# Tag Archives: matrix

## SL(2,IR) is the Commutator Subgroup of GL(2,IR)

Here is a proof of the above fact.

Let $N$ be the commutator subgroup of the general linear group $GL(2,\mathbb R)$; i.e.,

$N=\langle ABA^{-1}B^{-1}:A,B\in GL(2,\mathbb R)\rangle$.

First, it is clear that $N$ is contained in the special linear group $SL(2,\mathbb R)$, since $\det(ABA^{-1}B^{-1})=1$ for any $A,B\in GL(2,\mathbb R)$. Next, we claim that $N$ contains all matrices

$\begin{pmatrix} 1 & b\\ 0 & 1\end{pmatrix}$.

This follows from noting that

$\begin{pmatrix} 1 & b\\ 0 & 1\end{pmatrix}=\begin{pmatrix} 1 & b\\ 0 & b\end{pmatrix}\begin{pmatrix} 1 & 1\\ 0 & 1\end{pmatrix}\begin{pmatrix} 1 & b\\ 0 & b\end{pmatrix}^{-1}\begin{pmatrix} 1 & 1\\ 0 & 1\end{pmatrix}^{-1}$.

By taking transposes, it also follows that $N$ contains all matrices

$\begin{pmatrix} 1 & 0\\ c & 1\end{pmatrix}$.
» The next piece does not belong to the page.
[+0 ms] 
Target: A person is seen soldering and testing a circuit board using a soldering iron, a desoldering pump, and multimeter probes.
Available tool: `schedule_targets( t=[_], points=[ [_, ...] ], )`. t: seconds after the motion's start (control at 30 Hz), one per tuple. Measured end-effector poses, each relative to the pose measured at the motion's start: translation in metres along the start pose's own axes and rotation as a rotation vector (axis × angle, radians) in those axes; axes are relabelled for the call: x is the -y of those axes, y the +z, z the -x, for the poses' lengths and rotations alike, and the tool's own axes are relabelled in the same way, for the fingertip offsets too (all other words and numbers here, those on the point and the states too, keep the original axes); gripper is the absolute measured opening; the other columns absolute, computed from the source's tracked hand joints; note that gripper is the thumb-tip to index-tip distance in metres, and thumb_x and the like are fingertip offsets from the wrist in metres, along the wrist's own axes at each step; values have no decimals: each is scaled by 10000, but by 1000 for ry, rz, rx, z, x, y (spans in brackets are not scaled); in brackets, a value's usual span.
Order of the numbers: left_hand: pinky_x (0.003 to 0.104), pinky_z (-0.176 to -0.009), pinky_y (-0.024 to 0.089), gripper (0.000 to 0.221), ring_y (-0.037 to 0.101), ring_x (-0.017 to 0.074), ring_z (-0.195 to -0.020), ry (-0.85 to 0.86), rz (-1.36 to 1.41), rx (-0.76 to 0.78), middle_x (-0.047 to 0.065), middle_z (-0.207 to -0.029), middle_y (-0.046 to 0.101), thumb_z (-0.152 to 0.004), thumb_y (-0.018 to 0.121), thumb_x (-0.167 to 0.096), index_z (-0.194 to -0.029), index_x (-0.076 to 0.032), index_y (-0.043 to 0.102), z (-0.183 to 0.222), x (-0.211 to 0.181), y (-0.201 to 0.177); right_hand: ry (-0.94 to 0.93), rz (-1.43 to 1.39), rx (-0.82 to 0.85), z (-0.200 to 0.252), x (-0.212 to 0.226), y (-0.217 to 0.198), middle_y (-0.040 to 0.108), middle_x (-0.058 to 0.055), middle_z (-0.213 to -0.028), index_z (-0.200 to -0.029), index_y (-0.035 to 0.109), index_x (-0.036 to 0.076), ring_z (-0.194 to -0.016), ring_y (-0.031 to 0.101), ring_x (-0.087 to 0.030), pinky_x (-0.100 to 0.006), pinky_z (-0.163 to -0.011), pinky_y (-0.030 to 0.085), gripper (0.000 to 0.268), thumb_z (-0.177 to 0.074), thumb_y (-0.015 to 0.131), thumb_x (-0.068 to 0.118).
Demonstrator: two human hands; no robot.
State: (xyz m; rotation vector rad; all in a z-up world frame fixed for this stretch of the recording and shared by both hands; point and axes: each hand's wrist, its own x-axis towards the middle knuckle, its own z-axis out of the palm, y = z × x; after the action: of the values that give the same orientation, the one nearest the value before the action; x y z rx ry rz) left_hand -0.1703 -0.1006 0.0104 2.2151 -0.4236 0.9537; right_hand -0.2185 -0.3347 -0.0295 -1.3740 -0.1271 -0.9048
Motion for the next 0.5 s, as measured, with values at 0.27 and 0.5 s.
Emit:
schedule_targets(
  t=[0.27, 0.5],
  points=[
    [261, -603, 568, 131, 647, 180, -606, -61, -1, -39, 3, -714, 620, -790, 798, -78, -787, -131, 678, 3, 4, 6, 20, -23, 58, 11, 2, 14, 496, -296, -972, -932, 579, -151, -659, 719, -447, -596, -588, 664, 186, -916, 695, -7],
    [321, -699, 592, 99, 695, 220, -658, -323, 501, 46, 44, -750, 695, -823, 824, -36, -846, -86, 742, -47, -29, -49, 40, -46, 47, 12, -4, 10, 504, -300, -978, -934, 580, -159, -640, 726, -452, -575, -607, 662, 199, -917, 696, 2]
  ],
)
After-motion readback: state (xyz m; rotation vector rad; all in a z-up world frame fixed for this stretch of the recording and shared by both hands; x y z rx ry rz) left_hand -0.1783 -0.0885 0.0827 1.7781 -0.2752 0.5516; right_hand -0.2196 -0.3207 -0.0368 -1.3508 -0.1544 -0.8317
Further, $N$ contains all matrices

$\begin{pmatrix} a & 0\\ 0 & 1/a\end{pmatrix}$

since

$\begin{pmatrix} a & 0\\ 0 & 1/a\end{pmatrix}=\begin{pmatrix} a & 0\\ 0 & 1\end{pmatrix}\begin{pmatrix} 0 & 1\\ 1 & 0\end{pmatrix}\begin{pmatrix} a & 0\\ 0 & 1\end{pmatrix}^{-1}\begin{pmatrix} 0 & 1\\ 1 & 0\end{pmatrix}^{-1}$

for any $a\neq 0$.

Now let

$\begin{pmatrix} a & b\\ c & d\end{pmatrix}\in SL(2,\mathbb R)$.
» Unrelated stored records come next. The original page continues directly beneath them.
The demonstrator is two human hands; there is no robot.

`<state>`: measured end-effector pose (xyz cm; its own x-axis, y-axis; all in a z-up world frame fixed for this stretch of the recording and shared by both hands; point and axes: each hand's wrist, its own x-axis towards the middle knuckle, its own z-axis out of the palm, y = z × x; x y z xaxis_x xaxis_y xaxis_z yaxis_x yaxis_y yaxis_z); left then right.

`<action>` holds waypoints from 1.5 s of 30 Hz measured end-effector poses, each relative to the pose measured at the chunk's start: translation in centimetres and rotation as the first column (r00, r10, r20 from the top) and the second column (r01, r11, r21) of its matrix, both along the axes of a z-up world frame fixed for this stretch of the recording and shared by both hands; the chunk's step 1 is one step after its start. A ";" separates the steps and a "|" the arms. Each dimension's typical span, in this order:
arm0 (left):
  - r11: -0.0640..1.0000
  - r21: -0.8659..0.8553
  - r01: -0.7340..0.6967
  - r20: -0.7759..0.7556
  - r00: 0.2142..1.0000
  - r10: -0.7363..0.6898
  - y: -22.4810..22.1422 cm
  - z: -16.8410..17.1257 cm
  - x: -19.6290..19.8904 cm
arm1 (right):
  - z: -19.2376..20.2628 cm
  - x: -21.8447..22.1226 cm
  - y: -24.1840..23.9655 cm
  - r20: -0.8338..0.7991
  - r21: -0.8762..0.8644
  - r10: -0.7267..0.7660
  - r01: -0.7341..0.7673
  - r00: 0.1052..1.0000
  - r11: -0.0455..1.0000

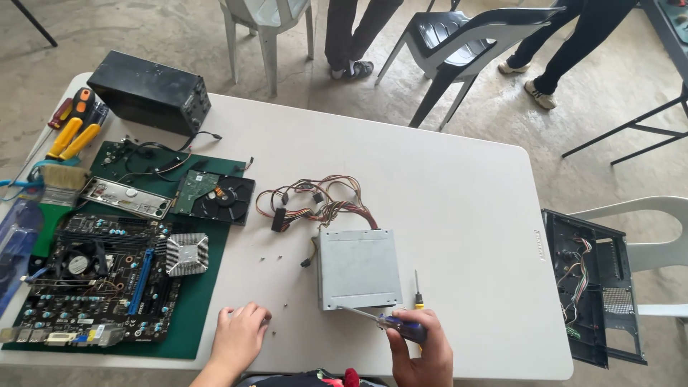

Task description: Disassembling a computer power supply unit using a screwdriver to remove screws and pry open the casing

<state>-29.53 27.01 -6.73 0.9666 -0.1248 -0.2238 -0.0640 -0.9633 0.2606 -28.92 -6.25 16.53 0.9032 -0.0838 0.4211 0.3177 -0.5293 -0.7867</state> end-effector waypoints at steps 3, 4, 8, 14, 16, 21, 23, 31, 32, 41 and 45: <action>0.992 -0.023 0.120 0.004 0.993 -0.120 0.3 -0.4 -0.2 | 0.2 0.2 0.6 -0.025 -0.061 0.097 -0.098 0.995 0.993; 0.992 -0.024 0.122 0.004 0.993 -0.122 0.4 -0.6 -0.3 | 0.2 0.3 1.0 -0.025 -0.062 0.095 -0.096 0.995 0.993; 0.964 0.033 0.264 0.157 0.951 -0.266 0.3 -1.8 -0.2 | 2.7 0.4 3.1 -0.103 -0.152 0.015 -0.031 0.995 0.988; 0.905 0.057 0.421 0.204 0.883 -0.423 0.2 -3.0 0.1 | 1.6 0.8 8.1 0.131 0.221 0.119 -0.146 0.984 0.964; 0.891 0.076 0.448 0.212 0.866 -0.453 0.2 -2.6 -0.1 | -1.6 1.8 9.9 0.057 0.202 0.317 -0.322 0.947 0.925; 0.864 -0.024 0.503 0.185 0.851 -0.491 2.2 -3.7 -2.2 | -5.1 4.4 17.3 0.274 -0.616 0.737 -0.475 0.618 0.628; 0.874 -0.132 0.467 0.092 0.884 -0.458 4.4 -3.4 -2.6 | -7.1 4.5 19.2 0.299 -0.650 0.793 -0.496 0.530 0.576; 0.961 0.108 0.254 -0.731 0.676 -0.096 15.2 -0.4 -3.2 | -16.7 2.7 25.0 0.209 -0.666 0.908 -0.627 0.363 0.403; 0.956 0.123 0.264 -0.731 0.676 -0.093 16.5 0.1 -2.8 | -17.2 2.6 25.2 0.139 -0.638 0.928 -0.685 0.347 0.352; 0.970 -0.241 -0.024 -0.312 0.948 -0.054 16.6 4.2 0.6 | -15.3 3.3 18.0 -0.116 -0.513 0.648 -0.604 0.752 0.609; 0.900 -0.415 -0.133 -0.184 0.981 0.060 10.2 9.0 3.6 | -15.3 2.2 5.4 0.004 -0.373 -0.138 0.130 0.990 0.919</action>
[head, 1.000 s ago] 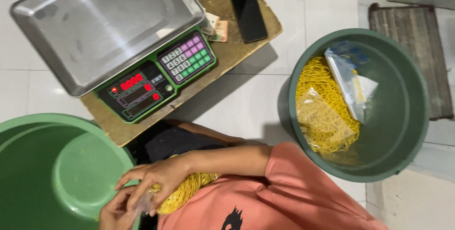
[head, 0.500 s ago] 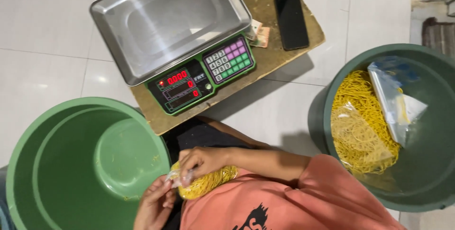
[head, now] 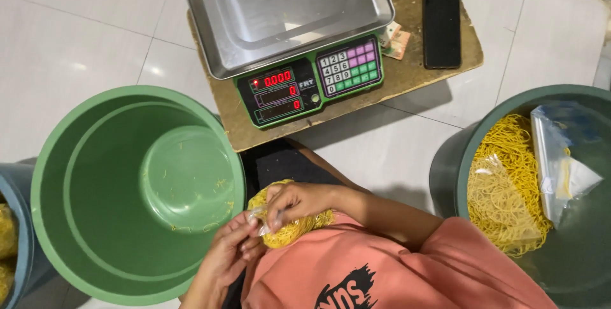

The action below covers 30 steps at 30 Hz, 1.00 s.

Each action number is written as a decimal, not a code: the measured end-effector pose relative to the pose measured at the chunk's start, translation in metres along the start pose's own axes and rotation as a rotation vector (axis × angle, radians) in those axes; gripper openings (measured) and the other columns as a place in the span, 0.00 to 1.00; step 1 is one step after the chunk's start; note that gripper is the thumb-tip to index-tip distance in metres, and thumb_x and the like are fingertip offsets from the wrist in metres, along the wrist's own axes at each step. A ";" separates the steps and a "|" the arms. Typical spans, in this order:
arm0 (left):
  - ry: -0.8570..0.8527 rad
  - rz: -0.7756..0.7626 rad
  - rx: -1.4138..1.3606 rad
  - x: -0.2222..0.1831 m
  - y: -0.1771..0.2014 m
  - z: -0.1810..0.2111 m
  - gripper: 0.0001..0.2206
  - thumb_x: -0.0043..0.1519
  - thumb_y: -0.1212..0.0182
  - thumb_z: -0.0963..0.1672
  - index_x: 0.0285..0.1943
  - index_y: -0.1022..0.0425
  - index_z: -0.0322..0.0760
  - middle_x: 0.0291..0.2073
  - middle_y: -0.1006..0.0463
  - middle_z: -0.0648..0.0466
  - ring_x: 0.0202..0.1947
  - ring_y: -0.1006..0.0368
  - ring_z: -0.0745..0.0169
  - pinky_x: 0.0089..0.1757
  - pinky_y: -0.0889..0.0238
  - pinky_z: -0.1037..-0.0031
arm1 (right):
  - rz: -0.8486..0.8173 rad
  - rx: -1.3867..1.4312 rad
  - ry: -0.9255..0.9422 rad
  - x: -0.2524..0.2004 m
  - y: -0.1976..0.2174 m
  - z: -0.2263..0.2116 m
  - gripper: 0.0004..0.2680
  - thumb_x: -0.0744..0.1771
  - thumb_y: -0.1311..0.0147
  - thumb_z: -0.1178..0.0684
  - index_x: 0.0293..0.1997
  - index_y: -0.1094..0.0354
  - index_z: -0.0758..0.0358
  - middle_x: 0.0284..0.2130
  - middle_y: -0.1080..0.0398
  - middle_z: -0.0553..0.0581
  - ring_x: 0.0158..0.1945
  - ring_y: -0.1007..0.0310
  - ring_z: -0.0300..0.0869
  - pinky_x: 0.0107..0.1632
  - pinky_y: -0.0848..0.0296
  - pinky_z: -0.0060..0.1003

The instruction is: Weighing portions of yellow noodles on a digital scale and placing them into clear plastic bags.

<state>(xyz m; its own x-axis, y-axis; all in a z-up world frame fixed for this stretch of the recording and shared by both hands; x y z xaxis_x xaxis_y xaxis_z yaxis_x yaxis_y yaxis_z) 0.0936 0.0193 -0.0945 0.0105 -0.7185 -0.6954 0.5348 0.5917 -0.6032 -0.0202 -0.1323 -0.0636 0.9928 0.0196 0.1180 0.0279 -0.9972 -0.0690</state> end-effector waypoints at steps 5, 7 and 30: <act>-0.154 0.046 0.175 0.002 -0.002 0.002 0.03 0.61 0.40 0.35 0.40 0.29 0.27 0.22 0.32 0.54 0.17 0.46 0.74 0.21 0.54 0.82 | -0.002 0.342 -0.117 -0.001 0.003 0.025 0.08 0.68 0.50 0.67 0.46 0.25 0.65 0.43 0.34 0.55 0.37 0.31 0.36 0.43 0.28 0.27; -0.230 0.102 0.315 -0.001 -0.005 0.005 0.02 0.60 0.38 0.35 0.37 0.27 0.28 0.21 0.31 0.54 0.16 0.45 0.74 0.22 0.55 0.81 | 0.004 0.437 -0.130 0.001 0.005 0.025 0.10 0.68 0.54 0.69 0.47 0.25 0.68 0.44 0.34 0.56 0.38 0.31 0.37 0.44 0.28 0.27; -1.075 0.271 1.728 -0.015 -0.092 0.027 0.12 0.54 0.38 0.39 0.47 0.28 0.38 0.38 0.25 0.49 0.30 0.26 0.49 0.33 0.31 0.62 | 0.323 0.339 -0.401 0.035 0.029 0.046 0.05 0.69 0.46 0.57 0.37 0.29 0.68 0.23 0.31 0.53 0.25 0.35 0.34 0.30 0.34 0.26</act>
<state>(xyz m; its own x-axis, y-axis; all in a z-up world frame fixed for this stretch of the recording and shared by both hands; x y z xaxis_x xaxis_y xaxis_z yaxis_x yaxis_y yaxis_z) 0.0672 -0.0342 -0.0180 0.2527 -0.9535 0.1645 0.5032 0.2747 0.8193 0.0211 -0.1573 -0.1072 0.9219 -0.1890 -0.3383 -0.3117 -0.8803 -0.3576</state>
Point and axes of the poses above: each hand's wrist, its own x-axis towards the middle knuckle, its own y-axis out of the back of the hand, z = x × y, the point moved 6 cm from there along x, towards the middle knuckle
Then $ad-bc=1$. Using the above results,

$\begin{pmatrix} a & b\\ c & d\end{pmatrix}=\begin{pmatrix} 1 & 0\\ c/a & 1\end{pmatrix}\begin{pmatrix} 1 & ab\\ 0 & 1\end{pmatrix}\begin{pmatrix} a & 0\\ 0 & 1/a\end{pmatrix}\in N$

if $a\neq 0$, and

$\begin{pmatrix} a & b\\ c & d\end{pmatrix}=\begin{pmatrix}0&1\\-1&0\end{pmatrix}\begin{pmatrix}1&-d/b\\ 0&1\end{pmatrix}\begin{pmatrix}1&0\\ ab&1\end{pmatrix}\begin{pmatrix}1/b&0\\ 0&b\end{pmatrix}\in N$

if $b\neq 0$, and the latter since

\begin{aligned}&\begin{pmatrix} 0 & -1\\ 1 & 0\end{pmatrix}\\=&\begin{pmatrix}x&y\\0&-x-y\end{pmatrix}\begin{pmatrix}-x-y&0\\ x&y\end{pmatrix}\begin{pmatrix}x&y\\0&-x-y\end{pmatrix}^{-1}\begin{pmatrix}-x-y&0\\ x&y\end{pmatrix}^{-1}\\ \in &\ N\end{aligned}

for any $x,y,x+y\neq 0$. Thus $SL(2,\mathbb R)\subseteq N$, i.e., $N=SL(2,\mathbb R)$.

2 Comments

Filed under Linear Algebra

## Some Interesting Linear Algebra Proofs

Below are some cute linear algebra results and proofs cherrypicked from various sources. All the standard hypotheses (on the base field, the size of the matrices, etc.) that make the claims valid are assumed. The list will likely be updated.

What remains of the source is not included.